» **Collected data**
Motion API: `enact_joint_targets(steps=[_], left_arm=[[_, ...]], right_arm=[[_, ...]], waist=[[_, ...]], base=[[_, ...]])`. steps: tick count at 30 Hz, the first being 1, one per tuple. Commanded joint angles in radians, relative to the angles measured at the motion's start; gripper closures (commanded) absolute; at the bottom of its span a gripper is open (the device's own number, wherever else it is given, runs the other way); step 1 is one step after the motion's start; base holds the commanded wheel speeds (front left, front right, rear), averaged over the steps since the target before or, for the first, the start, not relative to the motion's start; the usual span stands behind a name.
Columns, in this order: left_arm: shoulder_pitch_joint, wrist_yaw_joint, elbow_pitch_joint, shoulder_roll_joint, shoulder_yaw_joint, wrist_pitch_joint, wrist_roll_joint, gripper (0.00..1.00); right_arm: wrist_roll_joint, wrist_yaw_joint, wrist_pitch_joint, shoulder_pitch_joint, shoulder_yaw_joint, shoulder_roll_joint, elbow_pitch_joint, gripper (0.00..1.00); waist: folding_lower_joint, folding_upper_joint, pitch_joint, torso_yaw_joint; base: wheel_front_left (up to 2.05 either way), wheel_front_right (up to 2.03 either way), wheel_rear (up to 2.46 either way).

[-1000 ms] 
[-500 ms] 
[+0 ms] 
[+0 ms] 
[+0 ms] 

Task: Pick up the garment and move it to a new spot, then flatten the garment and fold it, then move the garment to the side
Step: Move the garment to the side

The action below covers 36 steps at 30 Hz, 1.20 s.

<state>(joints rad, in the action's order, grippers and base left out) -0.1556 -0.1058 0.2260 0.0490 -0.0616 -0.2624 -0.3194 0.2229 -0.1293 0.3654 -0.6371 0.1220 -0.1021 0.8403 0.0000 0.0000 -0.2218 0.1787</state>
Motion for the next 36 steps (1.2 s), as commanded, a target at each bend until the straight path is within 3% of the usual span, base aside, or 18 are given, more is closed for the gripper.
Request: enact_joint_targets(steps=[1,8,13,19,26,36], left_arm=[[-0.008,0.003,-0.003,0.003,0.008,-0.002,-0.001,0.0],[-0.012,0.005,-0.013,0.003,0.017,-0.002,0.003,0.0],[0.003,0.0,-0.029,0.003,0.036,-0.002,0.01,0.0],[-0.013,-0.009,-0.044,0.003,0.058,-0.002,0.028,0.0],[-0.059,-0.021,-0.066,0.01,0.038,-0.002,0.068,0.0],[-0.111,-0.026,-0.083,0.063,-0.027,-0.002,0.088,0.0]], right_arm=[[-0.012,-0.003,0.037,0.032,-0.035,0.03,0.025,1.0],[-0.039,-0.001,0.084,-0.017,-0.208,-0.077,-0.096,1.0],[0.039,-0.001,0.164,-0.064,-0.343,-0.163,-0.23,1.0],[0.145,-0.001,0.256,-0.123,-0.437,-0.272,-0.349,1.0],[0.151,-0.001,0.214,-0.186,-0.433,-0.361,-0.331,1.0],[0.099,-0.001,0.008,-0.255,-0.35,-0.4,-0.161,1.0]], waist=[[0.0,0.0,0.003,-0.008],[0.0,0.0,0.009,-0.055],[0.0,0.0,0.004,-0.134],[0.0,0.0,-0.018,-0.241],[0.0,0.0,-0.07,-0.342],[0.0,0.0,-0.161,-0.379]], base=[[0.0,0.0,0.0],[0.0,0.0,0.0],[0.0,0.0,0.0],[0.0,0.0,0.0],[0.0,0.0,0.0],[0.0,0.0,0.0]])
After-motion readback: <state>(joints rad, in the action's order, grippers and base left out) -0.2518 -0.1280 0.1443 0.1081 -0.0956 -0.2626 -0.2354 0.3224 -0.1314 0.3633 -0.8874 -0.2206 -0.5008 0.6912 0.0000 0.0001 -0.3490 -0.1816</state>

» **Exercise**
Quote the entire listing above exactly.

» **Task solution**
Motion API: `enact_joint_targets(steps=[_], left_arm=[[_, ...]], right_arm=[[_, ...]], waist=[[_, ...]], base=[[_, ...]])`. steps: tick count at 30 Hz, the first being 1, one per tuple. Commanded joint angles in radians, relative to the angles measured at the motion's start; gripper closures (commanded) absolute; at the bottom of its span a gripper is open (the device's own number, wherever else it is given, runs the other way); step 1 is one step after the motion's start; base holds the commanded wheel speeds (front left, front right, rear), averaged over the steps since the target before or, for the first, the start, not relative to the motion's start; the usual span stands behind a name.
Columns, in this order: left_arm: shoulder_pitch_joint, wrist_yaw_joint, elbow_pitch_joint, shoulder_roll_joint, shoulder_yaw_joint, wrist_pitch_joint, wrist_roll_joint, gripper (0.00..1.00); right_arm: wrist_roll_joint, wrist_yaw_joint, wrist_pitch_joint, shoulder_pitch_joint, shoulder_yaw_joint, shoulder_roll_joint, elbow_pitch_joint, gripper (0.00..1.00); waist: folding_lower_joint, folding_upper_joint, pitch_joint, torso_yaw_joint; base: wheel_front_left (up to 2.05 either way), wheel_front_right (up to 2.03 either way), wheel_rear (up to 2.46 either way).

[-1000 ms] 
[-500 ms] 
[+0 ms] 
[+0 ms] 
[+0 ms] 

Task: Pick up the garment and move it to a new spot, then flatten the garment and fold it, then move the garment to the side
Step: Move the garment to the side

The action below covers 36 steps at 30 Hz, 1.20 s.

<state>(joints rad, in the action's order, grippers and base left out) -0.1556 -0.1058 0.2260 0.0490 -0.0616 -0.2624 -0.3194 0.2229 -0.1293 0.3654 -0.6371 0.1220 -0.1021 0.8403 0.0000 0.0000 -0.2218 0.1787</state>
Motion for the next 36 steps (1.2 s), as commanded, a target at each bend until the straight path is within 3% of the usual span, base aside, or 18 are given, more is closed for the gripper.
Request: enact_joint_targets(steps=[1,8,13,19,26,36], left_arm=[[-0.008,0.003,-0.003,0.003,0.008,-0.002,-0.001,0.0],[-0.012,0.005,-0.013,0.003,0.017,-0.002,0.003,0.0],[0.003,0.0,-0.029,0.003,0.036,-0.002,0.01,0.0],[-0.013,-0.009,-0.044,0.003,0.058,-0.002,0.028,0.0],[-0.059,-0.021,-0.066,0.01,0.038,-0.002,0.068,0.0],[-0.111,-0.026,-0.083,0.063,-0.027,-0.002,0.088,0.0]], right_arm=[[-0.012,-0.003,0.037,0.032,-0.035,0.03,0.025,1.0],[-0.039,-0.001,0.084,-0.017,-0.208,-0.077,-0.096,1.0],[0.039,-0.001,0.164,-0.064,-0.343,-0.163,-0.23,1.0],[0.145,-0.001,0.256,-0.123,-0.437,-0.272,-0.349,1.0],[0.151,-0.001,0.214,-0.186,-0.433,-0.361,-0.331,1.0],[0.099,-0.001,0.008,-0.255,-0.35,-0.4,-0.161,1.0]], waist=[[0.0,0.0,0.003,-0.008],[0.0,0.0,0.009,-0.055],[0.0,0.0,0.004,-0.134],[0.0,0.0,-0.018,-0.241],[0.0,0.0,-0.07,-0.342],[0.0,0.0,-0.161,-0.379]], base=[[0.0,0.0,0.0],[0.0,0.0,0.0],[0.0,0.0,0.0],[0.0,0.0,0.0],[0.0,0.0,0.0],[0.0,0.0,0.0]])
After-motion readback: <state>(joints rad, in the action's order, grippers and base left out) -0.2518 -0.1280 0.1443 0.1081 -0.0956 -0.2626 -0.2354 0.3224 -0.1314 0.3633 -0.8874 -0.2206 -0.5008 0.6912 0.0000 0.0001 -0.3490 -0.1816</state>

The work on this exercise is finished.